Гоша, козырнув, доложил:
– Пленных – летчика-белогвардейца подполковника Бабакина и неизвестного летчика-наблюдателя – доставил моторист Басов.
– Благодарю обоих за отличную службу! – громко отчеканил Павлов. – И, повернувшись к Гоше, сказал: – Мне все некогда было с тобой переговорить, а выходит, есть о чем побеседовать… Ну, закуривай! – И он протянул свой портсигар, щелкнув им, что было у него знаком особого расположения.
…Пока «павловцы» находились вместе с нашим дивизионом, Гоша без устали рисовал портреты моих товарищей по службе.

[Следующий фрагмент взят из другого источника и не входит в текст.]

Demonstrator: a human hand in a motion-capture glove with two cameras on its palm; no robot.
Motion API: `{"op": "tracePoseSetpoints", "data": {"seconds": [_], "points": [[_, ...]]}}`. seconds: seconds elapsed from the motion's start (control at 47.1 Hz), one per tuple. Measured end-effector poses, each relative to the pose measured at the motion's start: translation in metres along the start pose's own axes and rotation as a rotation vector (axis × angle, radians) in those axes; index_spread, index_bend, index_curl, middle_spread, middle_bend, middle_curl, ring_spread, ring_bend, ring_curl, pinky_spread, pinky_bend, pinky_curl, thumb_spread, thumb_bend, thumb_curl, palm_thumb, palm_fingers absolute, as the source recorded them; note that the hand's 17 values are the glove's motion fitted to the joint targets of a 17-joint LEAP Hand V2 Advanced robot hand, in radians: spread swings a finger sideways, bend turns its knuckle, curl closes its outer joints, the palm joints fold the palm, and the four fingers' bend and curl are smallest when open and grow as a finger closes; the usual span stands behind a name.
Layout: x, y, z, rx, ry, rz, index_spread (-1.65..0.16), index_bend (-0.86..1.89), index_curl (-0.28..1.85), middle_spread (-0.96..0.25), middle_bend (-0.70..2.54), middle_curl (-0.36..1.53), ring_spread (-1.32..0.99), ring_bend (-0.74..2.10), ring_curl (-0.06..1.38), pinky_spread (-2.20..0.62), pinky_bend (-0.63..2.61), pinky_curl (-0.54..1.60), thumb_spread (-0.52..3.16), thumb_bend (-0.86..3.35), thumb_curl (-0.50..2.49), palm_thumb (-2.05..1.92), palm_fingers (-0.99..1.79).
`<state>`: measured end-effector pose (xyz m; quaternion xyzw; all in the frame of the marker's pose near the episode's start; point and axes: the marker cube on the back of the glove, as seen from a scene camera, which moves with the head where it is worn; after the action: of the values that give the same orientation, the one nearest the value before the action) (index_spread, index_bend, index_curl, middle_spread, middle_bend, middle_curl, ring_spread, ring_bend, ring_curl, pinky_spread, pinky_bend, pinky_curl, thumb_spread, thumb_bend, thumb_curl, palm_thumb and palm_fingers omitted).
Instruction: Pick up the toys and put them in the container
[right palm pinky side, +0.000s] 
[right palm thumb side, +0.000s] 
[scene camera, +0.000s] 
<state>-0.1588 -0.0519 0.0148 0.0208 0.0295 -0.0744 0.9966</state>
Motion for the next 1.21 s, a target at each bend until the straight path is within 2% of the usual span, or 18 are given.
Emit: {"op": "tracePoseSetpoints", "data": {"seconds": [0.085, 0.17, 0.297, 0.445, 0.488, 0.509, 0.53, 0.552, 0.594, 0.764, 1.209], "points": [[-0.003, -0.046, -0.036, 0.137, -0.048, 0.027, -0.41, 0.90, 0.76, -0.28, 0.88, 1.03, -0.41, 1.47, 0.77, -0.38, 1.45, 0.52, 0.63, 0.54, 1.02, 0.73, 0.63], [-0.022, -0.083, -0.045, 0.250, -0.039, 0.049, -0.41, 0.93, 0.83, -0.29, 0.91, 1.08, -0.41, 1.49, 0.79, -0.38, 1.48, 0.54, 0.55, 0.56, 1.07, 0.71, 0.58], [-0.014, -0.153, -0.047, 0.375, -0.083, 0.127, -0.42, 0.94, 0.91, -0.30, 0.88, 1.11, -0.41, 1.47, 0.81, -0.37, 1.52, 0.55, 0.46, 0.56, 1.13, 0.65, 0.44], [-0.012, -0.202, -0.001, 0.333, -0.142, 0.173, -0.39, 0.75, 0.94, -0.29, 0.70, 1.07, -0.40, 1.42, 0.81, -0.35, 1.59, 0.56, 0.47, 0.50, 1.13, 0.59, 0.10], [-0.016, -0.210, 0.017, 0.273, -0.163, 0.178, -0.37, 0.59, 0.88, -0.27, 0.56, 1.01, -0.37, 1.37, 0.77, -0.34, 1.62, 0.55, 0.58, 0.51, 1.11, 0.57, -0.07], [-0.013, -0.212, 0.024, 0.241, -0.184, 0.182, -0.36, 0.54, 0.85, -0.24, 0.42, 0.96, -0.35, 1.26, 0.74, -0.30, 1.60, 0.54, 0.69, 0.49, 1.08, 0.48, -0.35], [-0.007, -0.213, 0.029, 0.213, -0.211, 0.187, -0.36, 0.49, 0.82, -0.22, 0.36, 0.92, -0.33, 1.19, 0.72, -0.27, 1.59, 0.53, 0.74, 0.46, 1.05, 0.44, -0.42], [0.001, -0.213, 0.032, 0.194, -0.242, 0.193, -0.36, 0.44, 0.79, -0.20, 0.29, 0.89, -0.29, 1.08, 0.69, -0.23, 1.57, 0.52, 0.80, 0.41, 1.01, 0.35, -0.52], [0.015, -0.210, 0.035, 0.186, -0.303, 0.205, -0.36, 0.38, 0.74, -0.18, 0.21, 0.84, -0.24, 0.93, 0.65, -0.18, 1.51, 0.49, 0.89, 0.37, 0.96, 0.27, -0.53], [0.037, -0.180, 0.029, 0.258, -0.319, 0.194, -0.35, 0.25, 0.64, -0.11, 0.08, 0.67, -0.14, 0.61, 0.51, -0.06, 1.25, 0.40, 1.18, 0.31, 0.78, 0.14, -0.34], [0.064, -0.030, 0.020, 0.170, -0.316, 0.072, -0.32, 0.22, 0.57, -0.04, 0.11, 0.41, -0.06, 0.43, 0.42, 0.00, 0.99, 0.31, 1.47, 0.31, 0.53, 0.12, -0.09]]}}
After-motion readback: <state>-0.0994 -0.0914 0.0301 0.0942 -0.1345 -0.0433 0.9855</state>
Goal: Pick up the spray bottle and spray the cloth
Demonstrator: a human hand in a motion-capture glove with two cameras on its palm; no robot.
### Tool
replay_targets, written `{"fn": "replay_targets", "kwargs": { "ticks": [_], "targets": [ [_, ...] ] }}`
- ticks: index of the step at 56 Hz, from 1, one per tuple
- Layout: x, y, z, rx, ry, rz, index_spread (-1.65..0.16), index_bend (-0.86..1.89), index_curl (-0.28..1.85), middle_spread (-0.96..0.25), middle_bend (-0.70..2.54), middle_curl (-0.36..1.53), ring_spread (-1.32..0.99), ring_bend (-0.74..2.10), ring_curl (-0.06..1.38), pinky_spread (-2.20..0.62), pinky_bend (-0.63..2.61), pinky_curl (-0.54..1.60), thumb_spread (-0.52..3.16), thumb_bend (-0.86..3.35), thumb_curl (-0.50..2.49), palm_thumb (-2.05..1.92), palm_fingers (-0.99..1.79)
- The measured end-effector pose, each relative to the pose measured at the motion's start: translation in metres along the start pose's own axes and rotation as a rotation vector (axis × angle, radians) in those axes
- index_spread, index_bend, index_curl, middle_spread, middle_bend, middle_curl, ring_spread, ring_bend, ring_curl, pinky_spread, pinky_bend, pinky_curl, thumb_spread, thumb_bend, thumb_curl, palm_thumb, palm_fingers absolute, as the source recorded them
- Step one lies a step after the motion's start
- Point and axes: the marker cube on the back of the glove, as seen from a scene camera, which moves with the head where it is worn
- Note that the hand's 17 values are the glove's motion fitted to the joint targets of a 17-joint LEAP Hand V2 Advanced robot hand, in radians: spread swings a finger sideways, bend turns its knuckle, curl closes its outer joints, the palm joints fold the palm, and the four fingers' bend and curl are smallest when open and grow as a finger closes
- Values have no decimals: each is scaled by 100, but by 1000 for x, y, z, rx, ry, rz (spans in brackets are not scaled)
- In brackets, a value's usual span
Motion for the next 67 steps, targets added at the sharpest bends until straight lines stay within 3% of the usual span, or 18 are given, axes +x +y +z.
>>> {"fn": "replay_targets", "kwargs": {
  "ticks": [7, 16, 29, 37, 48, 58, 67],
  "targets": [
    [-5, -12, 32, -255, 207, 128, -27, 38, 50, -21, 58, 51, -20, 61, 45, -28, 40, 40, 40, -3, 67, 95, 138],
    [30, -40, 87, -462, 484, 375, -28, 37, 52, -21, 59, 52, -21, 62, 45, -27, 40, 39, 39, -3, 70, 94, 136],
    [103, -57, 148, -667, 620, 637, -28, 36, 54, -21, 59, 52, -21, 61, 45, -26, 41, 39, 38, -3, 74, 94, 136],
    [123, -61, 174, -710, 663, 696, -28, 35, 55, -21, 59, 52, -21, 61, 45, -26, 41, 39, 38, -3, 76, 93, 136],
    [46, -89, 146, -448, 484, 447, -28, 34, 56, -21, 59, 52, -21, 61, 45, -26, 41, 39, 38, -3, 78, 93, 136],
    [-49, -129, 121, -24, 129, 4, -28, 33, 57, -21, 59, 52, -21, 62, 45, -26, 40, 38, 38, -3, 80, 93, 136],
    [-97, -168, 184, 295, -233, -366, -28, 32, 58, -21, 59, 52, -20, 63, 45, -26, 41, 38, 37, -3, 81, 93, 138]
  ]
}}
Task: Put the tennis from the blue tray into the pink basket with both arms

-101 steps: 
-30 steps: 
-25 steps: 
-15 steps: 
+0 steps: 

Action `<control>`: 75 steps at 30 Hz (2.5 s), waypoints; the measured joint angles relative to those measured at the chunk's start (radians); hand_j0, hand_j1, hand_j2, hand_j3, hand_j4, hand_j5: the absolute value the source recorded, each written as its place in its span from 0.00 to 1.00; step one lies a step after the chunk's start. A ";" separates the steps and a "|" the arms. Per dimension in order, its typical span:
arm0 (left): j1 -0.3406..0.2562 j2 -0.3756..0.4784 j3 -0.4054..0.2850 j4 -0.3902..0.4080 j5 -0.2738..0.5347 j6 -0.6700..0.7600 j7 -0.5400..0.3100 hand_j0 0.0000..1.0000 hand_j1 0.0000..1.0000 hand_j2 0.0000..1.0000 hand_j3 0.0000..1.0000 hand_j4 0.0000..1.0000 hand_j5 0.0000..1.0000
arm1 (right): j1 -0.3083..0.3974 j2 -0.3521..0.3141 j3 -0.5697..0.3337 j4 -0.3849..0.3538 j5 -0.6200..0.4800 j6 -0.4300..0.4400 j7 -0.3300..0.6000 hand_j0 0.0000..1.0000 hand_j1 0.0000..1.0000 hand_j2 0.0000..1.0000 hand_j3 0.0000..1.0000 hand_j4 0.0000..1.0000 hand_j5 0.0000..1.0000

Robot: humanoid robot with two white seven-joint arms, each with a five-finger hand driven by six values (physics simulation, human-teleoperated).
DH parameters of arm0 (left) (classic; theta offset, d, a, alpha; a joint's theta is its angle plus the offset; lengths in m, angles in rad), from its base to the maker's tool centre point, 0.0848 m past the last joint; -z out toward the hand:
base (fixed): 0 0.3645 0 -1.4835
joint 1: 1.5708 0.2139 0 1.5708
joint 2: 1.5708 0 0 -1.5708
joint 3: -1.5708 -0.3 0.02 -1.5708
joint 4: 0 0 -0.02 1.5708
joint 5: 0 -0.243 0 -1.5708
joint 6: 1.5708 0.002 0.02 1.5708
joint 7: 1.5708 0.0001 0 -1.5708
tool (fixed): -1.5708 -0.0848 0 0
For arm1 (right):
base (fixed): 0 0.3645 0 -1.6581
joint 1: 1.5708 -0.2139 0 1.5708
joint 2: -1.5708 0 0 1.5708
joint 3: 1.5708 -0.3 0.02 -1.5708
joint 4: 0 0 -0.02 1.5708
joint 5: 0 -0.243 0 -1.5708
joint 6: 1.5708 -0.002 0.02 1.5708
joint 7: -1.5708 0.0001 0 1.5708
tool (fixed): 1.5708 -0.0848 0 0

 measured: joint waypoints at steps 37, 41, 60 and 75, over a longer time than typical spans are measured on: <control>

Все летчики, мотористы, красноармейцы послали домой свои изображения у крылатой машины.
Вскоре истребительный отряд Ивана Ульяновича Павлова улетел с нашего аэродрома. Мы тоже переехали на новое место, и я потерял след Гоши. Мы вновь с ним встретились спустя много лет в Москве.
Басов так и не стал летчиком, а художник вышел из него знаменитый.